Below are records; copy every line in them that holds the word "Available".

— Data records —
-=-=-

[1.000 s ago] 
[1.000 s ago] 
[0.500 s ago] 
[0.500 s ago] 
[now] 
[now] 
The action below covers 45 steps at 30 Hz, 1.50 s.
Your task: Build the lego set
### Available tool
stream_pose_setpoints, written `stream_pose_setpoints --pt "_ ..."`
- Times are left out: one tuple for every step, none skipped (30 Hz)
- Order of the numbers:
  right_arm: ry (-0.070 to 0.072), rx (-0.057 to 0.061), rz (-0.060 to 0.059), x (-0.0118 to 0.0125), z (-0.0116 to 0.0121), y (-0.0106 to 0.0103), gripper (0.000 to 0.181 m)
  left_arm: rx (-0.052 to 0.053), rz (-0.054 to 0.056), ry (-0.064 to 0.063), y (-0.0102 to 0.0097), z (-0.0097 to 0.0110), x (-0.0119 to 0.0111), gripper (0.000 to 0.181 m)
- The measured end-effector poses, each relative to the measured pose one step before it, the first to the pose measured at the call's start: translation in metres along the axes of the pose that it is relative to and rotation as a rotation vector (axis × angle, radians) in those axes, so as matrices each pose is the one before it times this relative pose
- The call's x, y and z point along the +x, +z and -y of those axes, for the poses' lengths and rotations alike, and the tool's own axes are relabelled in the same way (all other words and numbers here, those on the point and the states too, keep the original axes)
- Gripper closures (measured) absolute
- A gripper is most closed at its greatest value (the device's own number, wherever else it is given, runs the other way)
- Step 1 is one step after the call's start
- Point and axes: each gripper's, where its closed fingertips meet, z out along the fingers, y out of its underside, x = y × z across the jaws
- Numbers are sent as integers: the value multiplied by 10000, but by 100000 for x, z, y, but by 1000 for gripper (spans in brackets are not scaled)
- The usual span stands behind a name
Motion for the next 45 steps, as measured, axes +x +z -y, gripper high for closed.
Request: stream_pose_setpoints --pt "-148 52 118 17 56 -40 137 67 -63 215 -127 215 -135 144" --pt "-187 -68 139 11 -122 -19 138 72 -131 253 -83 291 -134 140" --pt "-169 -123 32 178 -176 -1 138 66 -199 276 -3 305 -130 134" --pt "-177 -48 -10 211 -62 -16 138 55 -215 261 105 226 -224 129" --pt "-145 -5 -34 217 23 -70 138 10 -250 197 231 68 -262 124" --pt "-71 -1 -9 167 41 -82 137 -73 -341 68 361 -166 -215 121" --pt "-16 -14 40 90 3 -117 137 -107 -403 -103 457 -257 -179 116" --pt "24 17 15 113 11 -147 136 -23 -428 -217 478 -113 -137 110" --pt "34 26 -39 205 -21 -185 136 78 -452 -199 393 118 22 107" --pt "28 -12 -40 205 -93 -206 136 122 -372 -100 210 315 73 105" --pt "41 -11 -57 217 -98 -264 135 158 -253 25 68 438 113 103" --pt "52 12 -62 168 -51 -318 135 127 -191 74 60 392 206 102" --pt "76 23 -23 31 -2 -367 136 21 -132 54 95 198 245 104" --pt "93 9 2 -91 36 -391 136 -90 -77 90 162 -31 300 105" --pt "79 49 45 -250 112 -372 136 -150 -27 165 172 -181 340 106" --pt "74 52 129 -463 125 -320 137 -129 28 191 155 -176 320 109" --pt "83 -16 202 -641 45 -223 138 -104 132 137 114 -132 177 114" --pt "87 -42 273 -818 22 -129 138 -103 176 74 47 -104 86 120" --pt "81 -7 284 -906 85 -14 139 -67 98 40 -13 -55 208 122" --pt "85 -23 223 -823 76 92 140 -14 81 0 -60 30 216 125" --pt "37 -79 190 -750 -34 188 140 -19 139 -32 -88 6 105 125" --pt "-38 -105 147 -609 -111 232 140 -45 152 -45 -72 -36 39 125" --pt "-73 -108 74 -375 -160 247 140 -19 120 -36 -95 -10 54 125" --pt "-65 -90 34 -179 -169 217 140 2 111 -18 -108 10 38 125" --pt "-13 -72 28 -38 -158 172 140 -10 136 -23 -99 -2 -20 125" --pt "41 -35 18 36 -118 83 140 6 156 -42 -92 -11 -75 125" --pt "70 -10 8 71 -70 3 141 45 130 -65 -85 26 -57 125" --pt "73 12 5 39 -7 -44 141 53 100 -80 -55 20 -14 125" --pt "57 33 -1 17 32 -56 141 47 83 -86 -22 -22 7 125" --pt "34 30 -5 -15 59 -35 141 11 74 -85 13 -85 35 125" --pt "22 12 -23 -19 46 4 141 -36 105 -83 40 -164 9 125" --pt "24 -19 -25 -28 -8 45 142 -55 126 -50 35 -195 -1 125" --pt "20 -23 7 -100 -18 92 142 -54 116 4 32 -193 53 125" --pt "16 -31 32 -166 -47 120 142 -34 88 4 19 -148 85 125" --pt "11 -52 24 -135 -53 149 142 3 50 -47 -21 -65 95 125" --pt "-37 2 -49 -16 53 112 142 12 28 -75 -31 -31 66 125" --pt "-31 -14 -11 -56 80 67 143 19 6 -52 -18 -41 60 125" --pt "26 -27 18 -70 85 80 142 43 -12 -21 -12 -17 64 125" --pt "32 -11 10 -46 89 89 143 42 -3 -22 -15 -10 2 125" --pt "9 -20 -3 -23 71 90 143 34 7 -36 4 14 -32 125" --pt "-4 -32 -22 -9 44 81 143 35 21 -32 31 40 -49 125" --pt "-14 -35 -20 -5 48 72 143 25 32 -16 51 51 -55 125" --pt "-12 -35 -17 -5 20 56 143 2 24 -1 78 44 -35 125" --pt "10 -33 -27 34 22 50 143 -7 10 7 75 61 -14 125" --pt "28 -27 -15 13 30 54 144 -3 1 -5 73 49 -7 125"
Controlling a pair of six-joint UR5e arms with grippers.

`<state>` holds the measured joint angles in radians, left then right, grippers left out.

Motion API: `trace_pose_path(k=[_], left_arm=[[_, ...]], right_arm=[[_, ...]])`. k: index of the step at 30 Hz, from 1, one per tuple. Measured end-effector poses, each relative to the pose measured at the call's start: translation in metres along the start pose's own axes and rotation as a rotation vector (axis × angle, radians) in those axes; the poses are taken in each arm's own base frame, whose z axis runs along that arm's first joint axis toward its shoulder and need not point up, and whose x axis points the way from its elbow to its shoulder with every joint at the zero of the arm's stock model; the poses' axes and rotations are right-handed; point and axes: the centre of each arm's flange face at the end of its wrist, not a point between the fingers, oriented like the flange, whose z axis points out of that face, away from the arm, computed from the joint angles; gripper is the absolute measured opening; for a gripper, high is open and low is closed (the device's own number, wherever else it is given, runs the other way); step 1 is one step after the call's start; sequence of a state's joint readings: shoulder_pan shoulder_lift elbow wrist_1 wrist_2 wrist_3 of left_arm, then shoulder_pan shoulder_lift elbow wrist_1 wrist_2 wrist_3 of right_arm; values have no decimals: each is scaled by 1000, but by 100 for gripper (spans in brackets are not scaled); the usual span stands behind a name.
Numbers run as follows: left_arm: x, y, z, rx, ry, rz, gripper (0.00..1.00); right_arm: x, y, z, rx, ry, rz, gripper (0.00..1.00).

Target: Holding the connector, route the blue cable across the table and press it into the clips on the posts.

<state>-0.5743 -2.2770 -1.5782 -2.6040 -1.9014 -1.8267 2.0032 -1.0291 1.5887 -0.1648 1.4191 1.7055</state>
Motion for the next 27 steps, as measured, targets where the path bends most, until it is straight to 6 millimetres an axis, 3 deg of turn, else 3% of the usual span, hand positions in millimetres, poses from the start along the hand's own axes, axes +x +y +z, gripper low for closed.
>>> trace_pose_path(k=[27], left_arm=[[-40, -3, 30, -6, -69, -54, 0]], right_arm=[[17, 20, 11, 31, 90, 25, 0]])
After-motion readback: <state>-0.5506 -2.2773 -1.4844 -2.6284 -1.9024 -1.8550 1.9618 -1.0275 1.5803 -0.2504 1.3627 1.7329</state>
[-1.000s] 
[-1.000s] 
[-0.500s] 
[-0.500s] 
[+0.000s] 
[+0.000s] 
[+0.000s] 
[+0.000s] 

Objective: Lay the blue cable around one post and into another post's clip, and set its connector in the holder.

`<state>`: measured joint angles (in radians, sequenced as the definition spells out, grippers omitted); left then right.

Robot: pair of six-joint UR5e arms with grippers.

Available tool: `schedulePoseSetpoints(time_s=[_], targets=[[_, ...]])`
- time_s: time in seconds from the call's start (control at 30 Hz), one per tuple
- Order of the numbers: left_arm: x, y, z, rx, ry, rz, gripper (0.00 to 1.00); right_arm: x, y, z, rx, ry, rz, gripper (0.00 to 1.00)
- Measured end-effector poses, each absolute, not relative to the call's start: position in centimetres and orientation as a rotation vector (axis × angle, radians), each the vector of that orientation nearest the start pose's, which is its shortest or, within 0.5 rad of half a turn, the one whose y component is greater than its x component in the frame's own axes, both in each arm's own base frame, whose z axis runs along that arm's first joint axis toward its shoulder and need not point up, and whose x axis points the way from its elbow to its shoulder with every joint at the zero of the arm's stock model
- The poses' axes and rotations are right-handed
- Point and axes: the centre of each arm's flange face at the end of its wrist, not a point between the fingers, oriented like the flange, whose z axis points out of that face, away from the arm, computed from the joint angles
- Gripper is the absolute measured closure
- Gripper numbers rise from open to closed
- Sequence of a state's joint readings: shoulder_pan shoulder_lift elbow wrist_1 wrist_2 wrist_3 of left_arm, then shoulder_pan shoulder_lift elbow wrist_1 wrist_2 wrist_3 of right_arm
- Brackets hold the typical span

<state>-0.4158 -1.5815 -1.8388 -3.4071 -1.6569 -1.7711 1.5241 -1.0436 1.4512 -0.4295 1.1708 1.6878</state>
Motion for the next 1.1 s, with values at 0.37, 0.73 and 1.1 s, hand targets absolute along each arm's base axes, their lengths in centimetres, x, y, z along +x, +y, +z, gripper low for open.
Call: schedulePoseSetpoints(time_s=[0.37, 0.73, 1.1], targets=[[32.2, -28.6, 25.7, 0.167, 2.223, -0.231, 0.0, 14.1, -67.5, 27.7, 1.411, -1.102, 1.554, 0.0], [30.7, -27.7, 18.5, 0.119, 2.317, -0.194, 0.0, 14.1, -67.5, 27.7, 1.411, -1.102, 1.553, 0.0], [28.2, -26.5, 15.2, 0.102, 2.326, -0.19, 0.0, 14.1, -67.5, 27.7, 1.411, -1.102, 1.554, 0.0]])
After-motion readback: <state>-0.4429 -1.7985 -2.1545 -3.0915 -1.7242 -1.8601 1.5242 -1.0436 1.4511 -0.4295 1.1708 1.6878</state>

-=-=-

— SOLUTION —
### Available tool
Available tool: `schedulePoseSetpoints(time_s=[_], targets=[[_, ...]])`

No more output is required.